Signed-off-by: Tong Tiangen <tongtiangen@huawei.com>
Signed-off-by: Ruidong Tian <tianruidong@linux.alibaba.com>
---
 arch/arm64/include/asm/string.h  |   5 +
 arch/arm64/include/asm/uaccess.h |  17 +++
 arch/arm64/lib/Makefile          |   2 +-
 arch/arm64/lib/memcpy.S          | 251 +++----------------------------
 arch/arm64/lib/memcpy_mc.S       |  56 +++++++
 arch/arm64/lib/memcpy_template.S | 250 ++++++++++++++++++++++++++++++
 mm/kasan/shadow.c                |  12 ++
 7 files changed, 359 insertions(+), 234 deletions(-)

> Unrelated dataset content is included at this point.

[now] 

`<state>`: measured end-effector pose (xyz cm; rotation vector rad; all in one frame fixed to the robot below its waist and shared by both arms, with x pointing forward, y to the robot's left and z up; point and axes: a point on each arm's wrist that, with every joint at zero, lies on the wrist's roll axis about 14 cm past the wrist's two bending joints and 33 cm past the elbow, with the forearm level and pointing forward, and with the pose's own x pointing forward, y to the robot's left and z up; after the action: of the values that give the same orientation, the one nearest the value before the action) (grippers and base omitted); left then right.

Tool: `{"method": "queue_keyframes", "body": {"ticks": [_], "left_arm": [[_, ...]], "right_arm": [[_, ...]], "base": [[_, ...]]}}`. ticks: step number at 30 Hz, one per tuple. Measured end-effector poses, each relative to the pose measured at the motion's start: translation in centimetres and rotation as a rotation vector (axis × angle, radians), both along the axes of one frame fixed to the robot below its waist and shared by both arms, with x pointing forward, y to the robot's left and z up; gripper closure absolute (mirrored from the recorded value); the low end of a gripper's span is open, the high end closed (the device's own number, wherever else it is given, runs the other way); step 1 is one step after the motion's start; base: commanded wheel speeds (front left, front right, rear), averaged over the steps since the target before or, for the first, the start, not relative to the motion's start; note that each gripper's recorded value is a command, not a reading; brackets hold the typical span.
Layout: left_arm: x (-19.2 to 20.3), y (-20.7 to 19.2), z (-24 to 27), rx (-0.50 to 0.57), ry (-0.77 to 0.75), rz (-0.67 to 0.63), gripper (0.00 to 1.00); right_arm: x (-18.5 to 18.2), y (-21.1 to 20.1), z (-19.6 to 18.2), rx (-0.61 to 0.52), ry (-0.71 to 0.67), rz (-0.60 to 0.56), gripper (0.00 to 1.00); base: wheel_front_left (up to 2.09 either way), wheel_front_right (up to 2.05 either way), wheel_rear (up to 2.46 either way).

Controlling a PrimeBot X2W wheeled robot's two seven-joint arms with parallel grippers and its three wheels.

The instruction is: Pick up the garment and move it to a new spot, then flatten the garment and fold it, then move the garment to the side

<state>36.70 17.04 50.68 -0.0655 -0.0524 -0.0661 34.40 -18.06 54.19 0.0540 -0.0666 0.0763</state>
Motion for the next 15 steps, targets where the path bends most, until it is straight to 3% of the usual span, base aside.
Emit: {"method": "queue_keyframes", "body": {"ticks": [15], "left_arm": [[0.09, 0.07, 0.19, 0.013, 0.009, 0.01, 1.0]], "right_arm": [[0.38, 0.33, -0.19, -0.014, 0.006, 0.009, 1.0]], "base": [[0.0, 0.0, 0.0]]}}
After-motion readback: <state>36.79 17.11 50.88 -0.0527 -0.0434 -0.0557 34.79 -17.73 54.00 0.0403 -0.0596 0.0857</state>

 create mode 100644 arch/arm64/lib/memcpy_mc.S
 create mode 100644 arch/arm64/lib/memcpy_template.S

diff --git a/arch/arm64/include/asm/string.h b/arch/arm64/include/asm/string.h
index 3a3264ff47b9..2e81f6c00cdd 100644
--- a/arch/arm64/include/asm/string.h
+++ b/arch/arm64/include/asm/string.h
@@ -35,6 +35,10 @@ extern void *memchr(const void *, int, __kernel_size_t);
 extern void *memcpy(void *, const void *, __kernel_size_t);
 extern void *__memcpy(void *, const void *, __kernel_size_t);
 
+#define __HAVE_ARCH_MEMCPY_MC
+extern unsigned long memcpy_mc(void *, const void *, __kernel_size_t);
+extern unsigned long __memcpy_mc(void *, const void *, __kernel_size_t);
+
 #define __HAVE_ARCH_MEMMOVE
 extern void *memmove(void *, const void *, __kernel_size_t);
 extern void *__memmove(void *, const void *, __kernel_size_t);
@@ -57,6 +61,7 @@ void memcpy_flushcache(void *dst, const void *src, size_t cnt);
  */
 
 #define memcpy(dst, src, len) __memcpy(dst, src, len)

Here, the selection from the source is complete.